The last five months have been perhaps the toughest of my life. Pitch-forked into a job I badly dislike, away from family and friends, and also form children whom I so much love and miss at SSS-10. The separation from these children was heart-wrenching. My two kids too are at a crucial phase of their student career. They need me more than any other time.

I must blame my own 'visibility' for this assignment which is more of a sham than anything else.

But then who cares.

In these past few months I have passed through stages of depression, disbelief, doubt, what not. My self-confidence has taken a beating. At times I find myself tentative. Perhaps I have been worrying too much about pressures from people who are not accountable.

But I have not given up. I couldn't afford to give up.

The project is high-profile, being monitored by top people in my organisation. It is necessary that I do justice to my own self and reputation by not letting go. So things have moved, even if at a pace that has been too slow for my own comfort.
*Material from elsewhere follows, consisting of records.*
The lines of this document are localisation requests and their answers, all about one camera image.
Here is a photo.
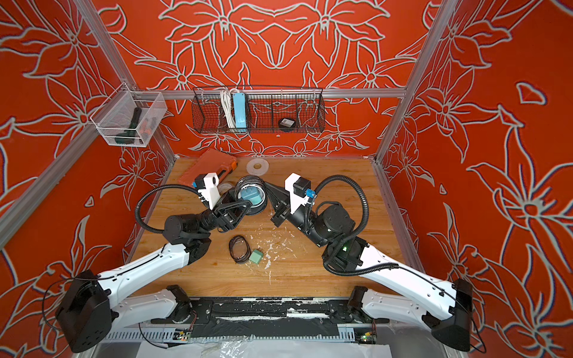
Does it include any orange tool case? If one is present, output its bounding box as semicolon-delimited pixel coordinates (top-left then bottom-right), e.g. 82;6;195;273
178;149;237;186

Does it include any clear acrylic wall bin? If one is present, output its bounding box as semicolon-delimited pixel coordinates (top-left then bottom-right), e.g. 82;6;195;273
90;83;167;148

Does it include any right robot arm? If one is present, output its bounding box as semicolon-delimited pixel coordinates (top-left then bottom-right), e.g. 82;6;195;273
264;173;478;352

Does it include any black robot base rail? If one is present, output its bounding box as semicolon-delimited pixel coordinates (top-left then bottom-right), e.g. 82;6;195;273
145;297;390;342

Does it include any black item in basket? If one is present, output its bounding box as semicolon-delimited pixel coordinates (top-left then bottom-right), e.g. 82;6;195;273
278;117;297;132

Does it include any black wire wall basket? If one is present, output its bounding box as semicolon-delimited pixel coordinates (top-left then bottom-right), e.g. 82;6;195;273
191;85;326;134

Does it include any white cable in basket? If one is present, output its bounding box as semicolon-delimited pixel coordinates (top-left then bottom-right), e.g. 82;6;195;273
219;89;239;131

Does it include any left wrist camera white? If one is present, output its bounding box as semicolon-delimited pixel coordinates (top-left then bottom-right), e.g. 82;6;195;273
194;172;221;210

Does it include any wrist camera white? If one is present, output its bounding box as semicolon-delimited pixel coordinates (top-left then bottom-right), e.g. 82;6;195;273
285;173;311;215
194;172;221;210

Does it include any clear tape roll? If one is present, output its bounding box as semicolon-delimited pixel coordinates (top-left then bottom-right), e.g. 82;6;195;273
217;183;234;194

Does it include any green charger cube left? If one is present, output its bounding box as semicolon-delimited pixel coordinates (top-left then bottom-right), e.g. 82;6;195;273
249;249;264;265

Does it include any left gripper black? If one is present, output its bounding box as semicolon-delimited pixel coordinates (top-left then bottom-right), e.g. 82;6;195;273
194;191;255;240

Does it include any white tape roll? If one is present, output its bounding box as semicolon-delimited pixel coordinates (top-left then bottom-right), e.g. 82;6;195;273
246;158;269;176

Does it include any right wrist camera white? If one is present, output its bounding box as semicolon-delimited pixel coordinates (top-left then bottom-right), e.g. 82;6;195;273
285;173;311;215

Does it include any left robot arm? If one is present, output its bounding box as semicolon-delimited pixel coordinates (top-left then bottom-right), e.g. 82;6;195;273
55;184;253;353

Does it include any blue power bank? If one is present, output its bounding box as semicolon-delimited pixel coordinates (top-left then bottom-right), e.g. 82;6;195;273
233;92;247;132

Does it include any dark green tool in bin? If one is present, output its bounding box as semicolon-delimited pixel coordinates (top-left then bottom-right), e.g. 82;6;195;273
114;107;142;145

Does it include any teal charger cube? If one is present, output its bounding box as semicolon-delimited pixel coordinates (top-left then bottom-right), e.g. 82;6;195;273
240;186;264;206

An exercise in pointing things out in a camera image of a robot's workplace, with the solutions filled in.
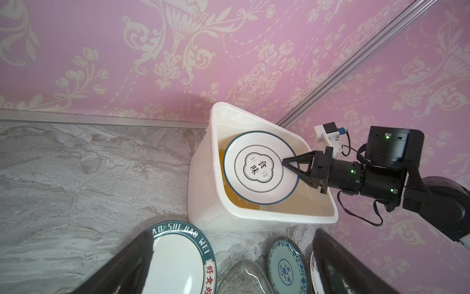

Surprisingly for an atheist like me, there have been lessons in faith that have helped me overcome fears. Every night I have been praying for mental peace. and that has helped me cool down.

Thankfully for me I have been with close family members. First two months with my younger brother's family and the last three with my elder brother-in-law's family. They have been a great help.

The six-month period is about to end. Hope I can go back to a place I long to be at.